Budget 2023: The Center may borrow a record-breaking Rs 16 trillion in FY24
The Indian government may borrow a record Rs 16 trillion ($198 billion) in FY24 to make up for a slowdown and a drop in tax receipts in the next fiscal year. According to which cited the median prediction of 43 experts, the government's total borrowing for FY23 was anticipated to be Rs 14.2 trillion.
The lower end of the gross borrowing prediction stood at Rs 14.8 trillion, while the upper end was at Rs 17.2 trillion.
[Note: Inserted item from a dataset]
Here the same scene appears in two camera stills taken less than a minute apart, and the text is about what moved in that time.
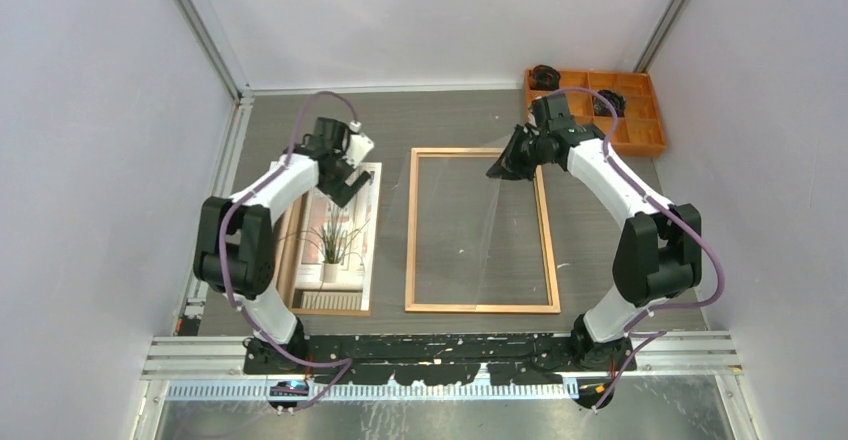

This is still higher than the estimate for FY23. In 2014, when Prime Minister Narendra Modi came to power, India’s gross borrowing stood at Rs 5.92 trillion.
During the past four years, India’s gross indebtedness has more than doubled amid heavy spending to help the poor and create a buffer against the effects of the COVID-19 pandemic.
India’s debt repayments may form a sizeable portion of these higher borrowings, according to ANZ economist Dhiraj Nim. The repayment burden is expected to remain elevated– around Rs 4.4 trillion–owing to heavy borrowings made by the government to cushion against the effects of COVID-19, he added.
However, the Centre is expected to reduce the Budget deficit to within 6 percent of GDP in FY24, according to a separate. This is sizeably above the 4.5 percent Budget deficit target for FY26. During the 1970s, the Budget deficit averaged 4-5 percent. To be sure, elevated interest rates have added to the burden of repayment. Last month, the International Monetary Fund (IMF) last suggested that India required a more ambitious plan to tackle medium-term borrowing. To this, India replied that its current plan was adequate. However, with Central and state borrowing at 83 percent of GDP and the country’s sovereign rating barely above junk, concerns remain.
India will have to strike a delicate balance between fiscal deficit and growth support since fiscal deficit and public debt remain elevated at historical highs, said Sujit Kumar Economist at the Union Bank of India.
While infrastructure development may continue to receive support, contracting tax collections may shrink the spread of capital expenditure compared to FY21, he added. Meanwhile, India’s Capex is expected to rise to a record Rs 8.85 trillion, or 2.95 percent of GDP in FY24. However, in growth terms spending will slow down to half of the pace of growth in the last three years, according to the poll.
Economists were divided in their opinion of what should dominate the government’s priorities. While 18 of 36 economists polled said the Budget should focus on fiscal discipline and infrastructure investment, the other half said the focus should be on job creation, education, healthcare, or rural development.
The Centre is expected to slash food and fertilizer subsidies by more than 25 percent to Rs 3.7 trillion from Rs 5 trillion in the FY23 Budget.